YOUR INSTRUCTIONS> Restate verbatim the span of lines below between the line with "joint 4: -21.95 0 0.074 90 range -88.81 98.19" and the line with "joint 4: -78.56", including those two lines, and only that span.

MATERIAL FOR THE TASK>
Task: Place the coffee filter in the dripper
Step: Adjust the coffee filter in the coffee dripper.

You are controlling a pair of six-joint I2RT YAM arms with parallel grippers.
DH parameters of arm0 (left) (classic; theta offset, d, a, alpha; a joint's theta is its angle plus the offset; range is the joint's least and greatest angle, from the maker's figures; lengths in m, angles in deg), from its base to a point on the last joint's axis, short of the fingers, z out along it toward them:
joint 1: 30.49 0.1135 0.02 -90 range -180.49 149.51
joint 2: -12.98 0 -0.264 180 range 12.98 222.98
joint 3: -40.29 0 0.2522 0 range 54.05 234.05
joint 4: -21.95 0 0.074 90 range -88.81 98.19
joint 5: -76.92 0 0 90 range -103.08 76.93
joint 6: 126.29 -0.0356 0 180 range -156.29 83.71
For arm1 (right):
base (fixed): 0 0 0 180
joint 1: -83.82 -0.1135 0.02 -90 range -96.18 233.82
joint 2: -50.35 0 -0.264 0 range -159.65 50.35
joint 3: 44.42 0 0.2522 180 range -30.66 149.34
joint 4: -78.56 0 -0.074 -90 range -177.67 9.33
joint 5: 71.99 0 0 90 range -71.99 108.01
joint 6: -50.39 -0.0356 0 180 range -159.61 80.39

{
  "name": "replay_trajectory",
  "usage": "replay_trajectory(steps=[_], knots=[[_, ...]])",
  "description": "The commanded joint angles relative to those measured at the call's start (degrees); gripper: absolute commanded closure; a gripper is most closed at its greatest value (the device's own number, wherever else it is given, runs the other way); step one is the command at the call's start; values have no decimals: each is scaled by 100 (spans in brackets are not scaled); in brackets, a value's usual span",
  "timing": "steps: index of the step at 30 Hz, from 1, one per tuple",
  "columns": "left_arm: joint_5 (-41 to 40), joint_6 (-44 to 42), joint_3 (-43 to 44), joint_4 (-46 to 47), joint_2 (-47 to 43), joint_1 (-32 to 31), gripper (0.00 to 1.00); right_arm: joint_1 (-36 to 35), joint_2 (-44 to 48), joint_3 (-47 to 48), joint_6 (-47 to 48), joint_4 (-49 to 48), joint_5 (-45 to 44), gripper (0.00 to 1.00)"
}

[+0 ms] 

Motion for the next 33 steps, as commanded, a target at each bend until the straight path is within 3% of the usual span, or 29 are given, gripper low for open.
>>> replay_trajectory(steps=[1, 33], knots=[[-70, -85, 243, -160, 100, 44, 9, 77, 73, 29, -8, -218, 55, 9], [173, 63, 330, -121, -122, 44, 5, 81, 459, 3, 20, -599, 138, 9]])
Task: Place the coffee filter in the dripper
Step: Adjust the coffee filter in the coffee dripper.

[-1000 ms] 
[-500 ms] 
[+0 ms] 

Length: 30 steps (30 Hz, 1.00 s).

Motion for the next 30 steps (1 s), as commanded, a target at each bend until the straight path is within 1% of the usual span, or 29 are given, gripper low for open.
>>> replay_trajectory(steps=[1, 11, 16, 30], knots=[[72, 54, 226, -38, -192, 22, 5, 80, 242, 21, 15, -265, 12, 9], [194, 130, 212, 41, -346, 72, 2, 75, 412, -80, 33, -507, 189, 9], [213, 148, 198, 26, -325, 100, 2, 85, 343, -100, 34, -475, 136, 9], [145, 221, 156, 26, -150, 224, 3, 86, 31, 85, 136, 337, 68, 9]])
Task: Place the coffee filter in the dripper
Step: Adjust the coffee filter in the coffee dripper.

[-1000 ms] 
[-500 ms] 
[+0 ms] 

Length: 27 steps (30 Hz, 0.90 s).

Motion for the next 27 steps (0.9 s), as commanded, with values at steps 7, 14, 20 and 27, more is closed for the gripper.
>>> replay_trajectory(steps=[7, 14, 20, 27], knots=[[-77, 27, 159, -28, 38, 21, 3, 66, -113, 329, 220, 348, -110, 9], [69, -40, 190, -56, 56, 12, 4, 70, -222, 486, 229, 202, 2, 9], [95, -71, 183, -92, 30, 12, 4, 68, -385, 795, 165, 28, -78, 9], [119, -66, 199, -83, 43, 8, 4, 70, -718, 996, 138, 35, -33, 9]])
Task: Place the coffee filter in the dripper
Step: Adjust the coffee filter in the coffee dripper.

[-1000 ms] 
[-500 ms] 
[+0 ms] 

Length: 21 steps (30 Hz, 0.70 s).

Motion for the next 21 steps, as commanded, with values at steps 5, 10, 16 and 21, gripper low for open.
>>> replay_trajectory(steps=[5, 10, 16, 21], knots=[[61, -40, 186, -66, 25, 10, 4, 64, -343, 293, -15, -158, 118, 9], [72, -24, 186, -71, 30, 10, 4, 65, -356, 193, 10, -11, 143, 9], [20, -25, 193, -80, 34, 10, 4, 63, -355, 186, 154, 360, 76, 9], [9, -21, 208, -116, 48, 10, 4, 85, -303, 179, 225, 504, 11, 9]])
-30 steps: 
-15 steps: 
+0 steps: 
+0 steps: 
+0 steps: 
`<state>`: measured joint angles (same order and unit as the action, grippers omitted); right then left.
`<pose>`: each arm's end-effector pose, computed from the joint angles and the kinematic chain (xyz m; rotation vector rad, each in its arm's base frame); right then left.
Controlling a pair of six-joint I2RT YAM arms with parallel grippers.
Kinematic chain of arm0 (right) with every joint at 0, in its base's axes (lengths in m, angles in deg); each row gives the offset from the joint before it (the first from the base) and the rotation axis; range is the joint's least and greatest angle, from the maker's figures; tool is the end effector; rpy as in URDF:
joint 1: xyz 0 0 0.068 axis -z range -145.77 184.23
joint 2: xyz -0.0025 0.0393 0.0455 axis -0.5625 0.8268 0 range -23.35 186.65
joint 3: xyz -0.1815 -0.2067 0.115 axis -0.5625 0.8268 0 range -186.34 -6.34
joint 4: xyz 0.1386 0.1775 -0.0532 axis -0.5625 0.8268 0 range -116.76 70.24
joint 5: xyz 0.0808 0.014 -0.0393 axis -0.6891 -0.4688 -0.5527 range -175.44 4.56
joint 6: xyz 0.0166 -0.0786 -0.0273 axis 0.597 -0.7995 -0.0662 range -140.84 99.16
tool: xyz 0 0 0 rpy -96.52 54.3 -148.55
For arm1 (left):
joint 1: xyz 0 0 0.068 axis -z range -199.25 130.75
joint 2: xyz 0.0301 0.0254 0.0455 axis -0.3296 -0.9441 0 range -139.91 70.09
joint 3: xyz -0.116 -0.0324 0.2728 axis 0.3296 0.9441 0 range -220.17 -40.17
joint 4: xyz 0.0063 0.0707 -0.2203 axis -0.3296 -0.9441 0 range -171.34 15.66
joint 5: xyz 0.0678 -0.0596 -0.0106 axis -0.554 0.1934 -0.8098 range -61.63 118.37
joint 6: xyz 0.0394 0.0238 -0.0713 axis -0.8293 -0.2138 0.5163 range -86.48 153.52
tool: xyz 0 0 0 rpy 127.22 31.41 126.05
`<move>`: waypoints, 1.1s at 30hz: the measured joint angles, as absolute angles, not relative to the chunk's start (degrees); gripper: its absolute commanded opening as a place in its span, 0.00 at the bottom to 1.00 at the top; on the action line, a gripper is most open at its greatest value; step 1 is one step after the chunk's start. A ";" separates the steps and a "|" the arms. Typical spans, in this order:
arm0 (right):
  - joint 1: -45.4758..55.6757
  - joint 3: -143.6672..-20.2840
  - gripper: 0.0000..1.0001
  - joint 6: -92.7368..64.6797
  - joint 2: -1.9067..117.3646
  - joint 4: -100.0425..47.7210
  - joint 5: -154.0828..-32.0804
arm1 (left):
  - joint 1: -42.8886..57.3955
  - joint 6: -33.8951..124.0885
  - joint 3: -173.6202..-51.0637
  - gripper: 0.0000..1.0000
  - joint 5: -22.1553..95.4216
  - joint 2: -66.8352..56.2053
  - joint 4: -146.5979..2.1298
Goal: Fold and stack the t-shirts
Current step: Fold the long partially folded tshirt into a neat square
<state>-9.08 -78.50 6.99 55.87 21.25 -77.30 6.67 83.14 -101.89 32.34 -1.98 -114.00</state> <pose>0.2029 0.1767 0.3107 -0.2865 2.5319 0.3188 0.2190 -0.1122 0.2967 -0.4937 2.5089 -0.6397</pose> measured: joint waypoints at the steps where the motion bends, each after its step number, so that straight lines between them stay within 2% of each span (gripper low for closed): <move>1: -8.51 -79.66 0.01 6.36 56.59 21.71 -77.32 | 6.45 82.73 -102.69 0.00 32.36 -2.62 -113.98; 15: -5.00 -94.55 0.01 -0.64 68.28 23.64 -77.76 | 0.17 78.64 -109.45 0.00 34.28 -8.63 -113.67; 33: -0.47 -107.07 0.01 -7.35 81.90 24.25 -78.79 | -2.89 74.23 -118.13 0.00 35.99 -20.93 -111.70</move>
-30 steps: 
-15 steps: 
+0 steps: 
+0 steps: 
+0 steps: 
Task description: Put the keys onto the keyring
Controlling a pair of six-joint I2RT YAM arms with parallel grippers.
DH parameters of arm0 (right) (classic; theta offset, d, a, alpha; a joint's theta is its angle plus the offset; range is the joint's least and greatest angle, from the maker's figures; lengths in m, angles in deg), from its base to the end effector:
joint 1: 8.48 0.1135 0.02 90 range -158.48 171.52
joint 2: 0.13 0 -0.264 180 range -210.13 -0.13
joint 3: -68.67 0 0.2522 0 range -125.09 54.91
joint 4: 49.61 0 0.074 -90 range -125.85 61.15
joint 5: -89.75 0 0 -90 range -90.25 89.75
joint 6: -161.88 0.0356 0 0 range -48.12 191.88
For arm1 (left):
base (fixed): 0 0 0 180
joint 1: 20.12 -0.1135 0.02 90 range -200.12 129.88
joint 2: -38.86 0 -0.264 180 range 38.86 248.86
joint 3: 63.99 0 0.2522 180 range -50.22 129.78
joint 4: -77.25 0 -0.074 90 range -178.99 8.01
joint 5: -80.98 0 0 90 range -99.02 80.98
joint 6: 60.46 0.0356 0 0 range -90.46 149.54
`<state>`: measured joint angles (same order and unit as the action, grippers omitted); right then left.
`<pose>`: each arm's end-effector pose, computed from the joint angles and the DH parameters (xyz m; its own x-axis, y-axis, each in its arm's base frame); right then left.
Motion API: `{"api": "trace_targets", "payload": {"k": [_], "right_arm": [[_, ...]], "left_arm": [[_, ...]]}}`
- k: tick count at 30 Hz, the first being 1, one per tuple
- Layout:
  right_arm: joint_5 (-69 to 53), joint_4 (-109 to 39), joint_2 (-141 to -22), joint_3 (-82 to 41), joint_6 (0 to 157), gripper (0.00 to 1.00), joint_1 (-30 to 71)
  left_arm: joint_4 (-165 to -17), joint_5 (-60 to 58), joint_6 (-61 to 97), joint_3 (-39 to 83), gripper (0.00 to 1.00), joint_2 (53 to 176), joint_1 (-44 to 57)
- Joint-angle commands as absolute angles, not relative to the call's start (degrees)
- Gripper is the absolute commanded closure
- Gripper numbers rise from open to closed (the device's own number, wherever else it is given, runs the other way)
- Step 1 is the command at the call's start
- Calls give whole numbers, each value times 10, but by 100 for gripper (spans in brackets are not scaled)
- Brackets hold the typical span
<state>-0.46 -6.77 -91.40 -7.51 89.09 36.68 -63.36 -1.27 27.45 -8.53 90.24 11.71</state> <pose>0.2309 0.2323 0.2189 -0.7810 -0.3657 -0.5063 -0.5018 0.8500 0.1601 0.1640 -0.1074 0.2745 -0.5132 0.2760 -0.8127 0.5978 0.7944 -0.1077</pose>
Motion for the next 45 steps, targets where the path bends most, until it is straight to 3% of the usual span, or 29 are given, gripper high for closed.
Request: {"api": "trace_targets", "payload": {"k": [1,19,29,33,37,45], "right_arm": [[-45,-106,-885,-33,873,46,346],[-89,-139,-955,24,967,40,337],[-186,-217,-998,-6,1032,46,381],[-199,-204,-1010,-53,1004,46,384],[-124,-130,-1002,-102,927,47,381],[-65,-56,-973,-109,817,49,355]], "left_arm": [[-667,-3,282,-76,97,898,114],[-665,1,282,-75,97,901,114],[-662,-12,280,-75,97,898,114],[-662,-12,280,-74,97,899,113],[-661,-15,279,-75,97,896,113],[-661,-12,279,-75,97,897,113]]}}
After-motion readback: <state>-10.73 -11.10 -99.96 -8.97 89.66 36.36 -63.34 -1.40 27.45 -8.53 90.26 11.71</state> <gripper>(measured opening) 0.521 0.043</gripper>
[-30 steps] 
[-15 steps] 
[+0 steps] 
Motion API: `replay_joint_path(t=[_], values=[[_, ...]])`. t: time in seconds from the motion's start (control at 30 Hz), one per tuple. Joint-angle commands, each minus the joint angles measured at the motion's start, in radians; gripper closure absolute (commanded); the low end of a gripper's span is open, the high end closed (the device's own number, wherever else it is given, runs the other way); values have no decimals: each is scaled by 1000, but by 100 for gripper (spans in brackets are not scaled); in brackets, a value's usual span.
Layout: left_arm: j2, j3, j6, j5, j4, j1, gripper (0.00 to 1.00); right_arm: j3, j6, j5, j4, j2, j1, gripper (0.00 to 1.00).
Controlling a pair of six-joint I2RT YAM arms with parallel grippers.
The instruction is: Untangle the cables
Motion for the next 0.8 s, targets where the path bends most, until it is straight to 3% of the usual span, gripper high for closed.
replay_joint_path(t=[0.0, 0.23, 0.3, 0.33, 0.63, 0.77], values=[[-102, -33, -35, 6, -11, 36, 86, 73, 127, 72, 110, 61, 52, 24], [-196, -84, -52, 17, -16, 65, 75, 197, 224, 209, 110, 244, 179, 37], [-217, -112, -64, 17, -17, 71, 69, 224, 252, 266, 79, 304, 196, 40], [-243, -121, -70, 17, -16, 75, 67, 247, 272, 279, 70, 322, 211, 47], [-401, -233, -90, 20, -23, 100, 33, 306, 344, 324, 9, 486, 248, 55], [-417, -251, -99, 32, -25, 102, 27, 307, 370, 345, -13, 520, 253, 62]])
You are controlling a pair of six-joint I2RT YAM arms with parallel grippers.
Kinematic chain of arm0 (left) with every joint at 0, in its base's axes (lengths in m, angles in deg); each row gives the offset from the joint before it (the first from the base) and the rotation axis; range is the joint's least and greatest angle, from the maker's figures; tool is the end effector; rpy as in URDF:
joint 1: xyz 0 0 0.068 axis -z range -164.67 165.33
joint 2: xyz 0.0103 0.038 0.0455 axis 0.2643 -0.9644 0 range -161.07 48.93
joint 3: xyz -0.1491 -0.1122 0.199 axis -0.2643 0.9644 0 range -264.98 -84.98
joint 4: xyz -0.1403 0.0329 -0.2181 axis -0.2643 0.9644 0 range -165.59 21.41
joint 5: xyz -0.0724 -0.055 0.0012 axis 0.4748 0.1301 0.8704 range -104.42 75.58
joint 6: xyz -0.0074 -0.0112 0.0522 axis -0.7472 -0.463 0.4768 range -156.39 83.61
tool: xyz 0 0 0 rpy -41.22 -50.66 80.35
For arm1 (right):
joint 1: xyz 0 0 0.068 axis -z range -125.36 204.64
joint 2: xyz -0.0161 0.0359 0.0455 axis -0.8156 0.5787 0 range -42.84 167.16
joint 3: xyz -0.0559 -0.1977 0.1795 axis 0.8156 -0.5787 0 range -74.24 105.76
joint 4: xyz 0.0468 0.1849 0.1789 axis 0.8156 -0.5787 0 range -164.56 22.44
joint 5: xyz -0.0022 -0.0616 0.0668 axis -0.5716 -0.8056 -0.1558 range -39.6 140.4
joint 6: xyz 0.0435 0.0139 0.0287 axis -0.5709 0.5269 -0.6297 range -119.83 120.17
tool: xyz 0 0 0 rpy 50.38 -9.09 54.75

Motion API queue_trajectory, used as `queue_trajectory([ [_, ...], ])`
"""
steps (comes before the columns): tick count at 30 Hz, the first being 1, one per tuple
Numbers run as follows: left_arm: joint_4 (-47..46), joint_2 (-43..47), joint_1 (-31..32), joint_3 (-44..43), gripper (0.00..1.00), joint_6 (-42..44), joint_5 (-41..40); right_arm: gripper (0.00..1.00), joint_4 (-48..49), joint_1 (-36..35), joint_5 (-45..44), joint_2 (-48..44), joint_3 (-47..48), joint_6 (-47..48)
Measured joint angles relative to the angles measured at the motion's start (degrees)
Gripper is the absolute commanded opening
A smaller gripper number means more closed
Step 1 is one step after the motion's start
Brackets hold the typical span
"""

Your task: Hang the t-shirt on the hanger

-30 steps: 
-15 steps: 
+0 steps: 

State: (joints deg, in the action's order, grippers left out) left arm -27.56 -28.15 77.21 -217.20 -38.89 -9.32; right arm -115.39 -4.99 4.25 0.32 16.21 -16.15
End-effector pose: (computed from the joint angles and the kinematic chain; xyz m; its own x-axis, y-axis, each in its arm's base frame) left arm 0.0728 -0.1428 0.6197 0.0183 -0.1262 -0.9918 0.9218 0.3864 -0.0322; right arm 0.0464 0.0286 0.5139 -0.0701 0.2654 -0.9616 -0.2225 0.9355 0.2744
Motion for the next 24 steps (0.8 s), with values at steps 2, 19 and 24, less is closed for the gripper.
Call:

TASK ANSWER>
joint 4: -21.95 0 0.074 90 range -88.81 98.19
joint 5: -76.92 0 0 90 range -103.08 76.93
joint 6: 126.29 -0.0356 0 180 range -156.29 83.71
For arm1 (right):
base (fixed): 0 0 0 180
joint 1: -83.82 -0.1135 0.02 -90 range -96.18 233.82
joint 2: -50.35 0 -0.264 0 range -159.65 50.35
joint 3: 44.42 0 0.2522 180 range -30.66 149.34
joint 4: -78.56 0 -0.074 -90 range -177.67 9.33

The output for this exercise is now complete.